# WORK ITEM:
Copy every entry exactly as given, minus the images.

Stored dataset items:
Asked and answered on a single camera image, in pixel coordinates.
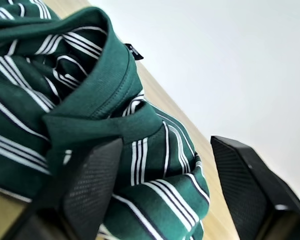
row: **wooden surface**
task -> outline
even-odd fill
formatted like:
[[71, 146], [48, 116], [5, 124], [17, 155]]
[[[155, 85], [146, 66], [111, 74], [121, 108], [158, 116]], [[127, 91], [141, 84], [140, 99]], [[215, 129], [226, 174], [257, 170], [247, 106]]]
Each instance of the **wooden surface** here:
[[[86, 0], [45, 0], [45, 2], [61, 18], [90, 5]], [[222, 194], [209, 141], [199, 133], [194, 124], [179, 109], [140, 62], [137, 62], [137, 67], [147, 99], [160, 109], [178, 118], [185, 125], [195, 145], [196, 151], [202, 159], [211, 199], [209, 213], [203, 220], [204, 240], [239, 240]], [[10, 227], [24, 207], [24, 203], [0, 195], [0, 237]]]

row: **shirt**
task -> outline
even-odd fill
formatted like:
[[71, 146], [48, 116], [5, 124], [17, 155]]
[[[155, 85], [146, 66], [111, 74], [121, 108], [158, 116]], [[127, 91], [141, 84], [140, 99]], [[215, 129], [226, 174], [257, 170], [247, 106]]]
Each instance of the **shirt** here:
[[202, 239], [200, 157], [146, 100], [109, 17], [89, 7], [60, 20], [41, 0], [0, 0], [0, 191], [30, 202], [74, 146], [114, 136], [123, 150], [99, 236]]

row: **black label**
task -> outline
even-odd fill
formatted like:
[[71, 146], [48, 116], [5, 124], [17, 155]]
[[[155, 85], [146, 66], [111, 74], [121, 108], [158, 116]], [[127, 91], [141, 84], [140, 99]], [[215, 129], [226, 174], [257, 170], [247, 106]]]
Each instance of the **black label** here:
[[141, 56], [140, 53], [131, 44], [125, 43], [125, 45], [129, 49], [130, 53], [133, 55], [134, 60], [138, 61], [138, 60], [144, 59], [144, 57]]

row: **white background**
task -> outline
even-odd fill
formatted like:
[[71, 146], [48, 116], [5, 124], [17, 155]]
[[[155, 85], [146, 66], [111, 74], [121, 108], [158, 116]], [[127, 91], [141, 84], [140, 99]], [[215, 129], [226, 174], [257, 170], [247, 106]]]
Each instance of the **white background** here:
[[241, 141], [300, 196], [300, 0], [90, 0], [208, 139]]

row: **black object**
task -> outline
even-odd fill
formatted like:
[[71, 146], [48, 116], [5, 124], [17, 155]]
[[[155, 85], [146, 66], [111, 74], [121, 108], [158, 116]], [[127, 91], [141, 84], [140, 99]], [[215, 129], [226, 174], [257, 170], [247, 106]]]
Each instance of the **black object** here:
[[138, 61], [138, 60], [144, 59], [144, 57], [141, 56], [140, 53], [130, 43], [125, 43], [125, 45], [129, 49], [132, 56], [134, 57], [134, 60]]
[[249, 146], [212, 136], [222, 192], [241, 240], [300, 240], [300, 200]]
[[2, 240], [95, 240], [123, 147], [120, 138], [101, 142], [73, 149], [62, 171], [42, 188]]

# FINISHED TASK:
Asked and answered on a single camera image, in pixel coordinates.
row: **wooden surface**
task -> outline
even-odd fill
formatted like:
[[71, 146], [48, 116], [5, 124], [17, 155]]
[[[155, 85], [146, 66], [111, 74], [121, 108], [158, 116]], [[127, 91], [141, 84], [140, 99]], [[215, 129], [226, 174], [257, 170], [247, 106]]]
Each instance of the **wooden surface** here:
[[[86, 0], [45, 0], [45, 2], [61, 18], [90, 5]], [[222, 194], [209, 141], [199, 133], [194, 124], [179, 109], [140, 62], [137, 62], [137, 67], [147, 99], [160, 109], [178, 118], [185, 125], [195, 145], [196, 151], [202, 159], [211, 199], [209, 213], [203, 220], [204, 240], [239, 240]], [[10, 227], [24, 207], [24, 203], [0, 195], [0, 237]]]

row: **shirt**
task -> outline
even-odd fill
formatted like:
[[71, 146], [48, 116], [5, 124], [17, 155]]
[[[155, 85], [146, 66], [111, 74], [121, 108], [158, 116]], [[127, 91], [141, 84], [140, 99]], [[215, 129], [226, 174], [257, 170], [247, 106]]]
Each instance of the **shirt** here:
[[202, 239], [200, 157], [146, 100], [109, 17], [89, 7], [60, 20], [41, 0], [0, 0], [0, 191], [30, 202], [74, 146], [114, 136], [123, 150], [99, 236]]

row: **black label**
task -> outline
even-odd fill
formatted like:
[[71, 146], [48, 116], [5, 124], [17, 155]]
[[[155, 85], [146, 66], [111, 74], [121, 108], [158, 116]], [[127, 91], [141, 84], [140, 99]], [[215, 129], [226, 174], [257, 170], [247, 106]]]
Each instance of the **black label** here:
[[141, 56], [140, 53], [131, 44], [125, 43], [125, 45], [129, 49], [130, 53], [133, 55], [134, 60], [138, 61], [138, 60], [144, 59], [144, 57]]

row: **white background**
task -> outline
even-odd fill
formatted like:
[[71, 146], [48, 116], [5, 124], [17, 155]]
[[[155, 85], [146, 66], [111, 74], [121, 108], [158, 116]], [[127, 91], [141, 84], [140, 99]], [[215, 129], [226, 174], [257, 170], [247, 106]]]
Each instance of the **white background** here:
[[241, 141], [300, 196], [300, 0], [90, 0], [208, 139]]

row: **black object**
task -> outline
even-odd fill
formatted like:
[[71, 146], [48, 116], [5, 124], [17, 155]]
[[[155, 85], [146, 66], [111, 74], [121, 108], [158, 116]], [[127, 91], [141, 84], [140, 99]], [[215, 129], [226, 174], [257, 170], [247, 106]]]
Each instance of the **black object** here:
[[138, 61], [138, 60], [144, 59], [144, 57], [141, 56], [140, 53], [130, 43], [125, 43], [125, 45], [129, 49], [132, 56], [134, 57], [134, 60]]
[[249, 146], [212, 136], [222, 192], [241, 240], [300, 240], [300, 200]]
[[2, 240], [95, 240], [123, 147], [120, 138], [101, 142], [73, 149], [62, 171], [42, 188]]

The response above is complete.